Apart from problems caused by quadratic terms and product interaction terms, the centring of explanatory variables, in general, does not solve the problem of collinearity or multicollinearity because, mathematically, the correlation coefficient can be interpreted as a product term of two centred variables divided by their variances. Thus, unless the problem is caused by collinearity/multicollinearity between only the intercept and other explanatory variables, both the direction of association between the outcome and collinear covariates and all associated significance testing remain unchanged after centring collinear covariates.

Principal component analysis and ridge regression

Principal component analysis (PCA) has been proposed as a solution to the numerical problems caused by collinearity and multicollinearity.7,9,10 The explanatory variables are centred and reorganised into uncorrelated components. Each principal component is a linear combination of all explanatory variables, and the number of principal components is equivalent to the number of explanatory variables. Researchers then usually select the first few principal components that explain most of the variance of the covariates, and use multiple regression analysis to regress the outcome on the selected principal components. The regression coefficients of each original explanatory variable are then derived from the regression coefficients of the selected principal components. The advantage of PCA is that, by selecting only a few principal components (ie not all), the problem of wrong signs amongst regression coefficients (ie the sign of regression coefficient being contradictory to expectation) is usually corrected.

However, one important drawback of PCA is that the principal components selected might well explain the variances of the covariates but poorly explain the variance of the outcome.10,20 Another commonly recommended method by statistical textbooks, though relatively unknown to most dental researchers, is ridge regression.21 By adding small values to the explanatory variables, this approach provides biased but more stable estimates of regression coefficients.10,15,21,22 It should also be noticed that PCA and ridge regression are of no use if there exists perfect collinearity or multicollinearity within one's data.

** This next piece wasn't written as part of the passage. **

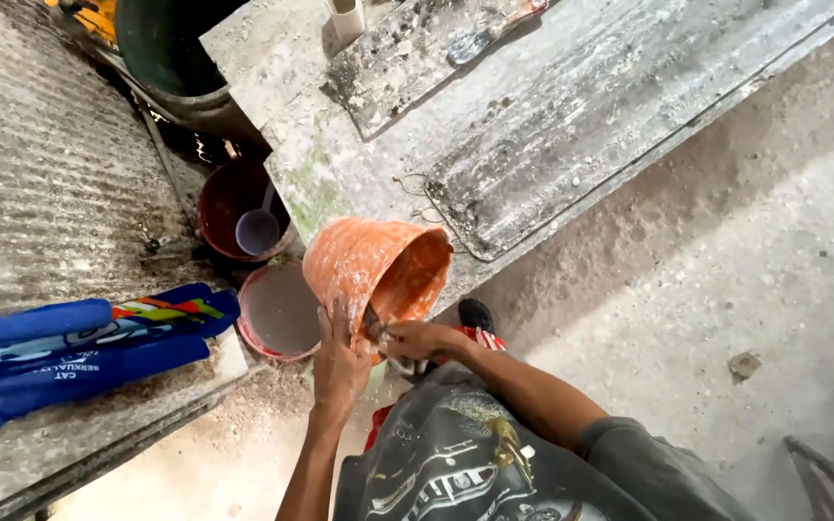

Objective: Cleaning out plaster or gypsum residue from a bucket using a putty knife and a brush.

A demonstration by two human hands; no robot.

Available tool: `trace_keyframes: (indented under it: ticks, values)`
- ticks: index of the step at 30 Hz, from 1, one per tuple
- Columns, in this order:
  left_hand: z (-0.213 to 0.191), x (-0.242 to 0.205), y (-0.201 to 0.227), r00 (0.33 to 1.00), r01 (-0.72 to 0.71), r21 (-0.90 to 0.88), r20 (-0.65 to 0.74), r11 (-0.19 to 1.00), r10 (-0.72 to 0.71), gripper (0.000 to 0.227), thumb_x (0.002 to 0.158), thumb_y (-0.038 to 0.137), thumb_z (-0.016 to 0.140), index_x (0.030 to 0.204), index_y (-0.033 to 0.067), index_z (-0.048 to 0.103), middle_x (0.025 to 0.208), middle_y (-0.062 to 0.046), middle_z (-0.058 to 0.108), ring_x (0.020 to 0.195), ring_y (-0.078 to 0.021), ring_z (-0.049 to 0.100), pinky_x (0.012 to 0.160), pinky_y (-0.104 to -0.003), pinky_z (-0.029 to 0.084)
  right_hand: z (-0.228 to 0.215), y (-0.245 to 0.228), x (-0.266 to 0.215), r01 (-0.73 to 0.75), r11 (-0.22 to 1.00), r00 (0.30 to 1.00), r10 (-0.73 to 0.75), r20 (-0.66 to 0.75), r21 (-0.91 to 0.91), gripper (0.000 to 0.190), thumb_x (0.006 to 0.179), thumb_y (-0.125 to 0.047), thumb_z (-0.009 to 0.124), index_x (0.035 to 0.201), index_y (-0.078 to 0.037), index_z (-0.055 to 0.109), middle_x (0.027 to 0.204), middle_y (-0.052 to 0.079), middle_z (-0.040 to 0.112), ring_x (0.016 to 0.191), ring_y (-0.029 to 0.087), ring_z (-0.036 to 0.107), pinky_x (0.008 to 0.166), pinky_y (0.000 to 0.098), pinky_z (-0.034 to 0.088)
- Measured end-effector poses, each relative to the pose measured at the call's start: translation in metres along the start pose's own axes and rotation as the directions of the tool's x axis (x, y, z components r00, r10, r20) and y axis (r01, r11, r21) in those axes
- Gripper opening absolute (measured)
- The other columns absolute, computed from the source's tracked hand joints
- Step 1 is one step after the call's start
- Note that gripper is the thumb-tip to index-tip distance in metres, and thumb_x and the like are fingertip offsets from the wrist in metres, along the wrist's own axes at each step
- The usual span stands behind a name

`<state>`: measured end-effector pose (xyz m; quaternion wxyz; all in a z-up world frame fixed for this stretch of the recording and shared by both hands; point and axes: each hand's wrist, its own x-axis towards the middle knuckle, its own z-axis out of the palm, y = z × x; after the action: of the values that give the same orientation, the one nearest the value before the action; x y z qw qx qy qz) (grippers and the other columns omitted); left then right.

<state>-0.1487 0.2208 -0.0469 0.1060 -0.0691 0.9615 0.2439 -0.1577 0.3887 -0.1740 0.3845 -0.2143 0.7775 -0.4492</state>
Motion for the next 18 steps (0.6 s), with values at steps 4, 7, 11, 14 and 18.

As these two methods involve advanced statistical theory and complex mathematical computations, detailed descriptions of these methods are beyond the scope of this article, and we strongly recommend that dental researchers consult professional statisticians before embarking upon such complex analyses.

Conclusion

Multivariable regression analyses are useful tools for oral health research, but only if users properly understand their underlying assumptions and limitations. Although multivariable analysis has been used widely, more effort is needed to improve basic understanding of these complex statistical methods amongst oral health researchers. Regression diagnostics for collinearity should be adopted and reported by studies in which complex regression models are used. We strongly suggest that dental researchers consult professional biostatisticians with experience of statistical modelling of clinical data (often collinear), and avoid embarking upon complex statistical analyses themselves.